Geneviève Vézina-Montplaisir et Ann Châteauvert
Collaboration spéciale, cariboumag.com
Ricardo Larrivée, accompagné de sa conjointe Brigitte Coutu (à gauche), et Antonin Mousseau-Rivard, qui forme un duo avec sa mère, Katerine Mousseau.
Photo: Daphné Caron Ricardo Larrivée, accompagné de sa conjointe Brigitte Coutu (à gauche), et Antonin Mousseau-Rivard, qui forme un duo avec sa mère, Katerine Mousseau.

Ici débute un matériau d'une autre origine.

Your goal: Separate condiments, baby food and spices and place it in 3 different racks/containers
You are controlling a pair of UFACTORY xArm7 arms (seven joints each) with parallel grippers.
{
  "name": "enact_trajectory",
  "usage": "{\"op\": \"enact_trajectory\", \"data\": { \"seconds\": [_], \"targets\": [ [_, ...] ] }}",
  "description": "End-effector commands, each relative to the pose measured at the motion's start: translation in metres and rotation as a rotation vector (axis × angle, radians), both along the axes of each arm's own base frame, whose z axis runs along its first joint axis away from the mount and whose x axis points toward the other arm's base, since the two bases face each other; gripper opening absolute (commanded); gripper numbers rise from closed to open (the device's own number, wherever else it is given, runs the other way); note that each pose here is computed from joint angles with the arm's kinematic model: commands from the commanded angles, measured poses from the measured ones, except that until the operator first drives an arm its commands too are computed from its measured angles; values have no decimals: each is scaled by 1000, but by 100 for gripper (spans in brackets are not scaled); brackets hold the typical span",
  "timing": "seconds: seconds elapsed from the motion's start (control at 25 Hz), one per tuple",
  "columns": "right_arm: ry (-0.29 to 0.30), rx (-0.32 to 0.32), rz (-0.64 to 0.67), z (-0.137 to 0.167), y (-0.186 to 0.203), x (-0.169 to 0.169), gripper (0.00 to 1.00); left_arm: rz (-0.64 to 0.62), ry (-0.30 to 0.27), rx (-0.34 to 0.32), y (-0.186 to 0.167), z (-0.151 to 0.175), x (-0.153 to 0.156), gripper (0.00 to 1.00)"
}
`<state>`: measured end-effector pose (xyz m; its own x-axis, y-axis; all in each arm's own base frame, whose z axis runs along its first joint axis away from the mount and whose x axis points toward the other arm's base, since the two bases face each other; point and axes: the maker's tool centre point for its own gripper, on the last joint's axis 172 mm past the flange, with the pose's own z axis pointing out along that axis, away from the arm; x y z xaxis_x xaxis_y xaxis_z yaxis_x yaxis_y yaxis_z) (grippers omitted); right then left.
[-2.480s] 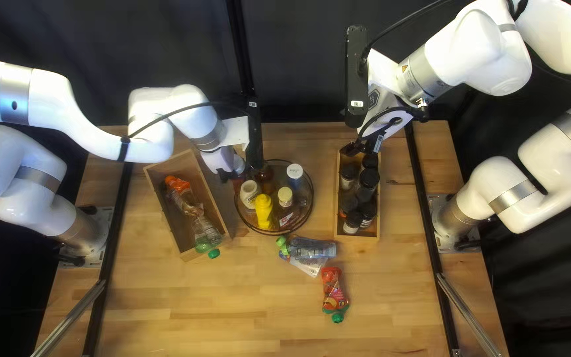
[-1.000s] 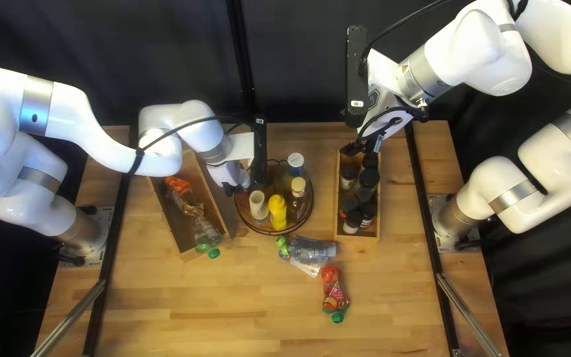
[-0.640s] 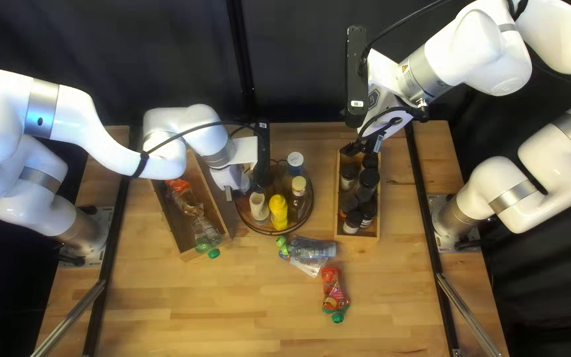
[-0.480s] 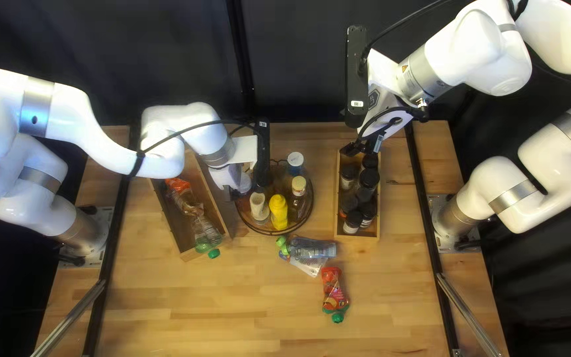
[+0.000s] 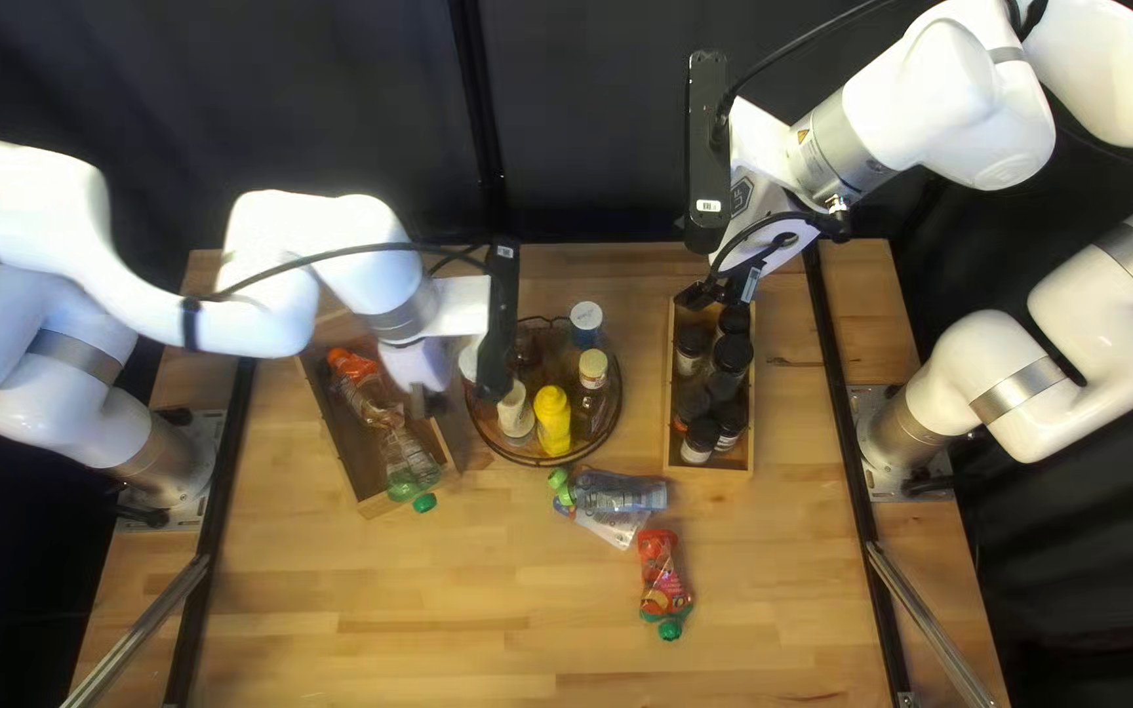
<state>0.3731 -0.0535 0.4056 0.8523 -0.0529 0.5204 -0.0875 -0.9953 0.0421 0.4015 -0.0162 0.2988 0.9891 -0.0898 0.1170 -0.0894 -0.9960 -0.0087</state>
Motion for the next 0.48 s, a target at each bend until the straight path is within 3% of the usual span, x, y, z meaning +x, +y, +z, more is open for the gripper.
{"op": "enact_trajectory", "data": {
  "seconds": [0.04, 0.24, 0.48],
  "targets": [
    [0, 0, 0, 0, 0, 0, 100, 10, -35, 19, -9, 29, -43, 100],
    [0, 0, 0, 0, 0, 0, 100, 50, -116, 29, -4, 48, -70, 100],
    [0, 0, 0, 0, 0, 0, 100, 105, -281, -19, 25, 55, -89, 100]
  ]
}}
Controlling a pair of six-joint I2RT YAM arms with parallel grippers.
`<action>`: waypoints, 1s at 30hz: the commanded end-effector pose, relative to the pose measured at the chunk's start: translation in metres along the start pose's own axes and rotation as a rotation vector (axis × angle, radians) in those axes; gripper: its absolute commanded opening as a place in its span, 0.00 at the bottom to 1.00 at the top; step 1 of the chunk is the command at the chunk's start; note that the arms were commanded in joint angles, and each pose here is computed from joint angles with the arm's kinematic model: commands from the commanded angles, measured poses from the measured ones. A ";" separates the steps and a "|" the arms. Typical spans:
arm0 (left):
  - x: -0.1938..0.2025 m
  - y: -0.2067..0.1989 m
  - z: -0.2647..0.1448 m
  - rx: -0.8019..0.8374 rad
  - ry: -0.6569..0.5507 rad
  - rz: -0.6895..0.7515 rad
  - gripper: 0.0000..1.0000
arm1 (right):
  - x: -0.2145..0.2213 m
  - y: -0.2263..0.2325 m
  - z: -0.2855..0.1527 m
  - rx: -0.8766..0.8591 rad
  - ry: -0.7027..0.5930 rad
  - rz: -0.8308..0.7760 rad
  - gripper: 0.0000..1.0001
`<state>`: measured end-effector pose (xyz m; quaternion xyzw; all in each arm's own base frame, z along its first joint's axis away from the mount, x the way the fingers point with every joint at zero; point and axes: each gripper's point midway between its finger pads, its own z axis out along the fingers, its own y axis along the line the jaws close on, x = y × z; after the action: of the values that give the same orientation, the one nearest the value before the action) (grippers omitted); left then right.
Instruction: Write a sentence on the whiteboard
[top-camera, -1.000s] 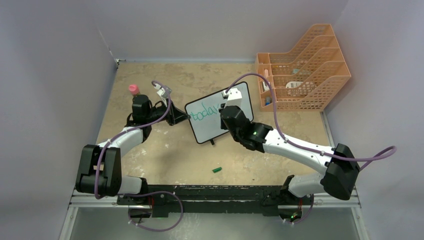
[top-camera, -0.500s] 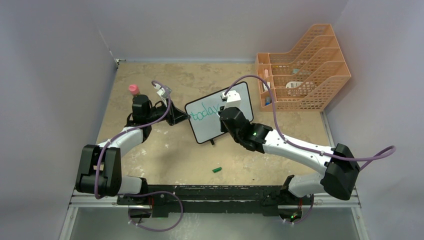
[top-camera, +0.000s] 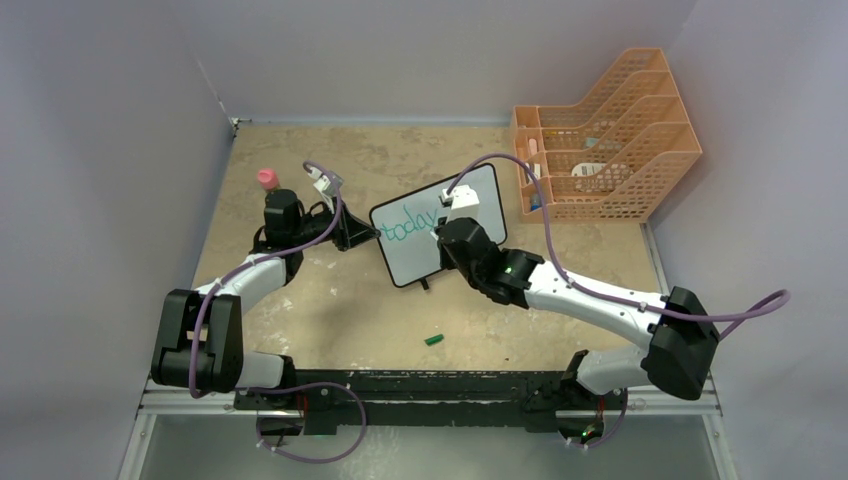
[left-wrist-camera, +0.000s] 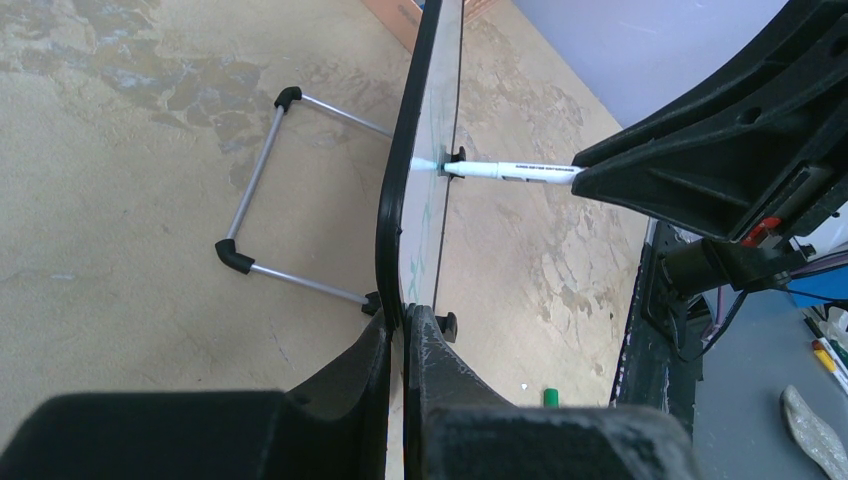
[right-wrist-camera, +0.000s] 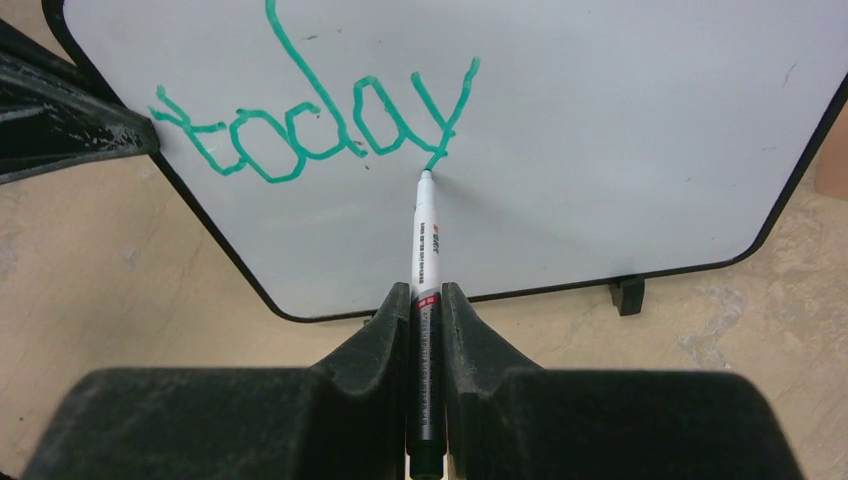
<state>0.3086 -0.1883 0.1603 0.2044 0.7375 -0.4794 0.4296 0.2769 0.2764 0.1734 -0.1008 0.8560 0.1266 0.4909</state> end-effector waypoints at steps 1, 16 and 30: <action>-0.018 -0.009 0.001 0.027 -0.028 0.094 0.00 | 0.006 0.003 -0.004 -0.019 0.019 0.008 0.00; -0.018 -0.009 0.001 0.024 -0.028 0.093 0.00 | -0.024 0.001 -0.023 -0.020 -0.061 0.049 0.00; -0.018 -0.009 0.001 0.023 -0.027 0.093 0.00 | -0.054 -0.021 -0.023 0.046 -0.171 0.074 0.00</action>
<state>0.3085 -0.1884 0.1604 0.2042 0.7378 -0.4798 0.4287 0.2794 0.2535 0.2062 -0.0704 0.8384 0.1265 0.5255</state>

Ce texte fait partie du cahier spécial Plaisirs

La constance d'une reine

On dit souvent que derrière chaque grand homme il y a une femme. Ricardo Larrivée dirait plutôt que derrière chaque homme il y a une grande femme. La sienne, c’est Brigitte Coutu, sa compagne depuis bientôt trois décennies, la mère de ses trois enfants, et celle qui tient les rênes de leur entreprise.

 

Ce n’est pas parce qu’on a fait vœu de chasteté qu’on ne peut pas jouer les Cupidon. Parlez-en à Sœur Angèle ! S’il y en a une qui doit se frotter les mains en souriant quand elle voit le succès de Ricardo, c’est bien elle. En effet, c’est la dynamique nonne qui a placé une jeune nutritionniste ambitieuse du nom de Brigitte Coutu sur la route d’un jeune diplômé en gestion hôtelière un brin hyperactif de l’Institut de tourisme et d’hôtellerie, Ricardo Larrivée. Avec son « intervention divine », Sœur Angèle n’a pas seulement contribué à faire naître une grande histoire d’amour : elle a aussi été à l’origine de la création d’un « power couple » qui a bâti un empire, rien de moins !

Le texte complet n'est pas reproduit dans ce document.